Nuanced and subtle, Learning to Drive is a tender example of how two humane, intelligent polar opposites from totally divergent walks of life can achieve intimate friendship through understanding, honesty and compassion. Aided by a careful screenplay by Sarah Kernochan, Spanish director Isabel Coixet, a great favorite among film festival fans and art house critics, guides two wonderful actors—Patricia Clarkson and Ben Kingsley—to glory in this delicate, moving and funny culture collision of feelings, words and sweetly observed emotions that proves when it comes to relationships, it doesn’t matter where you come from. Sometimes, in a melting pot like New York, if you make an effort to communicate, you might discover that the less we all understand about each other, the more alike we are.
LEARNING TO DRIVE ★★★½
Written by: Sarah Kernochan
Ben Kingsley, using the same accent that helped win him an Oscar in Gandhi, plays Darwan, an honest, hard-working immigrant from India who is proud of his new U.S. citizenship and determined to prove himself worthy of his passport despite the fact that his turban still unfairly subjects him to racial profiling in the streets of New York. Holding down two demanding jobs as a driving instructor by day and a cab driver by night, Darwan lives in a crowded apartment in Queens with other immigrants he is trying to help, including his nephew, who is illegal and always one foot ahead of the police.

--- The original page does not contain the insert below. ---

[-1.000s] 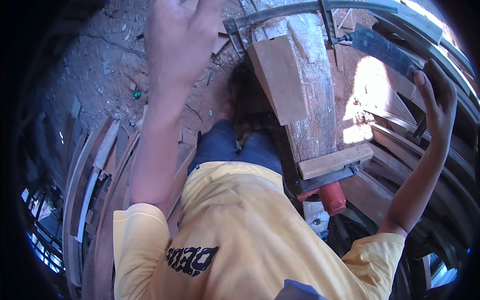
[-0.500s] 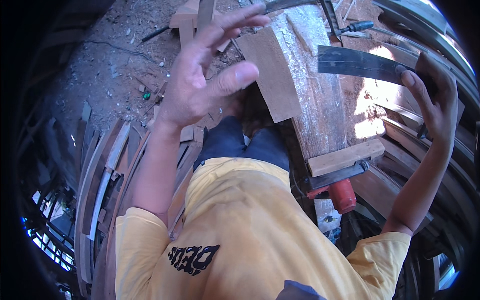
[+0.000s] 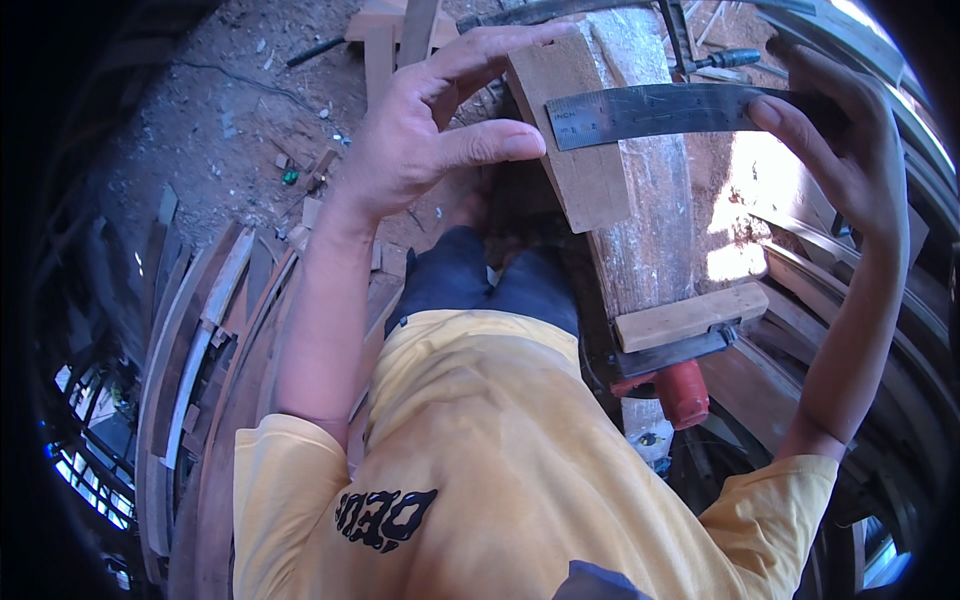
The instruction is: The person measures a piece of wood and the circular saw blade using a metal ruler, cuts the wood with the circular saw, and clamps the wood to the workbench with a clamp.
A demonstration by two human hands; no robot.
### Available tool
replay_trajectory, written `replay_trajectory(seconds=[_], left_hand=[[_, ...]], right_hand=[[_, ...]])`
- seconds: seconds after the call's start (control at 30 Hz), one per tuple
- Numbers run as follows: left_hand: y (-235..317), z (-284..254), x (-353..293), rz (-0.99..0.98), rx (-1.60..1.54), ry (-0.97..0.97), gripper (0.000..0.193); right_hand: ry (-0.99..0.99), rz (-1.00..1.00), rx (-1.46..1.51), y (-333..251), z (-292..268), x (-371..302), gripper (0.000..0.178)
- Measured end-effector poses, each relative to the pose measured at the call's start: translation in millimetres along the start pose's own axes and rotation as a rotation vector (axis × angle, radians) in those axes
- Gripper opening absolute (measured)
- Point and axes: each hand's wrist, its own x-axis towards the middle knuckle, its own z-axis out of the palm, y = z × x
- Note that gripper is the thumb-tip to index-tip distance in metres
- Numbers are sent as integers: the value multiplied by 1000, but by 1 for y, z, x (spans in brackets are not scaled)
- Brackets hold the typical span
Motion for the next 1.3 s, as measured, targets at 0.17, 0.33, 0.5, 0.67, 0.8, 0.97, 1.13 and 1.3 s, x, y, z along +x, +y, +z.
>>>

Driving a taxi all night is a welcome escape from the problems that surround him, but in the big city he does what we all do: seek a diversion and you end up substituting one kind of problem for another. One night in his rearview mirror, Darwan witnesses a loud argument that turns physical, between a distraught wife (Patricia Clarkson) and her husband (Jake Weber), who is dumping her after 21 years of marriage for a younger woman. The resulting torrent of hysterics moves Darwan so much that he takes her home to her ritzy brownstone alone, refusing to accept money for the meter.
If you can believe that a New York cab driver would tell a passenger “The fare’s on me,” then you might also accept the fact that Darwan shows up the next day and offers the lady free driving lessons. If you do, then you are in for the very pleasant hour and a half that follows.

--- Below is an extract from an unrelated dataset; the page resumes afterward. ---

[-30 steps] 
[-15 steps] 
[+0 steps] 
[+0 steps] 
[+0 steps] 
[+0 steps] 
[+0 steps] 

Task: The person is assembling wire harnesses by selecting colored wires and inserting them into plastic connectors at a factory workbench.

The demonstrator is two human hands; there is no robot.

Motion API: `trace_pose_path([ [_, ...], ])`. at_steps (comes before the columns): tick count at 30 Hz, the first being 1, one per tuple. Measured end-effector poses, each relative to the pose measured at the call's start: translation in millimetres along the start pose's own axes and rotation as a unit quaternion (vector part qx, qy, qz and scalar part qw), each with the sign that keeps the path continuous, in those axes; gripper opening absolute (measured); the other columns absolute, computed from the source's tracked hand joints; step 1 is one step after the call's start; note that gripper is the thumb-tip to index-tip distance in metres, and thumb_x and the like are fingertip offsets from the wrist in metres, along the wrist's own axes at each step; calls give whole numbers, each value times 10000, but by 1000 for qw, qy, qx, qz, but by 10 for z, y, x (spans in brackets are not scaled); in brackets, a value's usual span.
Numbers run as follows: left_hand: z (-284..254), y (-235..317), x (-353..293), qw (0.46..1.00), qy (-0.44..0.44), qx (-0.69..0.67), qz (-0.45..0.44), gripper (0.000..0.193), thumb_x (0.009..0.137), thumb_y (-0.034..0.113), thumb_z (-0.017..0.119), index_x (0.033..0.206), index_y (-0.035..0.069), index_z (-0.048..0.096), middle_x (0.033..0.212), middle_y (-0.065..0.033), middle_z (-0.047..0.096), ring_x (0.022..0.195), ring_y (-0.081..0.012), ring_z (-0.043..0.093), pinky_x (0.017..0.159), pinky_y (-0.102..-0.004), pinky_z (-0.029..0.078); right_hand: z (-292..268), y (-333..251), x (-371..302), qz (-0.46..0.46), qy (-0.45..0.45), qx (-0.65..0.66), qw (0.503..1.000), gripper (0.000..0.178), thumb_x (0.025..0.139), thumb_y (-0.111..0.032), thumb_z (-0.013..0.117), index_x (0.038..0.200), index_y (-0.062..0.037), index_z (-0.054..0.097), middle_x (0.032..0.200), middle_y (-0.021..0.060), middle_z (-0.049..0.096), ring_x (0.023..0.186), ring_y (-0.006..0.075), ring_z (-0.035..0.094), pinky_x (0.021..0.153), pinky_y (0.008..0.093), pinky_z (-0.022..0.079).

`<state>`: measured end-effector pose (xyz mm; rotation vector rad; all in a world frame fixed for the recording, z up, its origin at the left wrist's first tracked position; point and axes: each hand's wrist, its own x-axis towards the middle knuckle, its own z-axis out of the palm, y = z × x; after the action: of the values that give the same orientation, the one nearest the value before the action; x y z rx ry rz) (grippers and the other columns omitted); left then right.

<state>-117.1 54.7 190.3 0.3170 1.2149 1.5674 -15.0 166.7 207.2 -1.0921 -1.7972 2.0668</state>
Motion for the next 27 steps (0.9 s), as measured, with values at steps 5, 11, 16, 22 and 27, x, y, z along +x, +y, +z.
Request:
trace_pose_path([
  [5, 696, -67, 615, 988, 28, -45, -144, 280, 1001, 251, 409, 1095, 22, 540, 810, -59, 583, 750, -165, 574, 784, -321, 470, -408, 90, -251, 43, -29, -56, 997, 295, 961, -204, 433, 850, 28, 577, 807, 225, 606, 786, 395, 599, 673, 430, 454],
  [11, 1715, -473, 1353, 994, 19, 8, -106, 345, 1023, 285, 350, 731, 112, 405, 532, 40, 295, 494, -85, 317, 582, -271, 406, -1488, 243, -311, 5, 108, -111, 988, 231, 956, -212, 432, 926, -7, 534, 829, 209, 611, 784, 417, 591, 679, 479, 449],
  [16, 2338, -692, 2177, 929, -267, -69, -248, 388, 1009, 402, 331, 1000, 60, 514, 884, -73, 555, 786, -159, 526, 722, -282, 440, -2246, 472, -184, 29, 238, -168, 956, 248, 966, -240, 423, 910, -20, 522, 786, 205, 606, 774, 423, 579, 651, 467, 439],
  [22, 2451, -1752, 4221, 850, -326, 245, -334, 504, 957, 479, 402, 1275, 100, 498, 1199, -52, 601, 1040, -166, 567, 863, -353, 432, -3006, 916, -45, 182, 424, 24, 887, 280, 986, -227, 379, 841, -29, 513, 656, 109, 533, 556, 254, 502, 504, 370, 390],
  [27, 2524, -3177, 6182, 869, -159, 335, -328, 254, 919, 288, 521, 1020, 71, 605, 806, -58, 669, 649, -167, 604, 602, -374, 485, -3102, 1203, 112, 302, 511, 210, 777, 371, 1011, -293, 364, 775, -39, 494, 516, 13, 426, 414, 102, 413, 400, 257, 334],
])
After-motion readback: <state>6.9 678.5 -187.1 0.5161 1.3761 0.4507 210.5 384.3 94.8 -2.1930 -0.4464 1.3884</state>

The woman Ms. Clarkson plays so superbly is Wendy Shields, a successful, well-heeled book critic-editor who is suddenly forced to downsize from her comfortable home on Manhattan’s Upper West Side to a smaller, cramped lifestyle, and review her options. Alone, despondent and sleeping the day away, she doesn’t know what to do. She would leave the city and drive up to Vermont to visit the daughter she’s always taken for granted but she doesn’t have a driver’s license.
Reluctantly, she succumbs to the urging of a complete stranger, and a series of frustrating mishaps behind the wheel ensue as Wendy begins a new life. From the challenge of shifting gears in traffic to the perils of parallel parking, she finds the strength to relax with her instructor’s unshakable patience. She also learns tolerance for the customs and rules of another person’s culture.
Gradually, as Darwan confides in her about his own awkward insecurity in an arranged wedding to a woman from India he has never met, a cautious trust evolves. While this starchy Manhattan matron is ending her tenure and experience with marriage, the foreigner who is giving her driving lessons is just beginning his. The parallels with which they share and overcome their hurdles force them to change lanes, in traffic and in life.
Thanks to a beautifully calibrated script and rapturous performances by the two stars, Learning to Drive collates the confusion of an immigrant man with the trepidation and the depression of a divorced American woman—all based on the mutual compatibility of two decent people in a violently changing world. Intercutting Wendy’s ungainly attempts to rejoin the dating market, thanks to the interference of her sister, a matron who lives in Greenwich, with Darwan’s adjustment to his own arranged marriage to a woman who is lost in a hostile new country (great, understated work by the distinguished Indian actress Sarita Choudhury), Learning to Drive takes its time developing characters, which is its major strength.
The keenly observed patterns of behavior and the witty, intimate dialogue pay off. The movie probes the lives of people you see every day but never bother to notice until it makes you feel you’ve missed a lot by not knowing them better. I guess the major achievement of this extraordinary film is the way it suggests every life has value if you just take the time to look.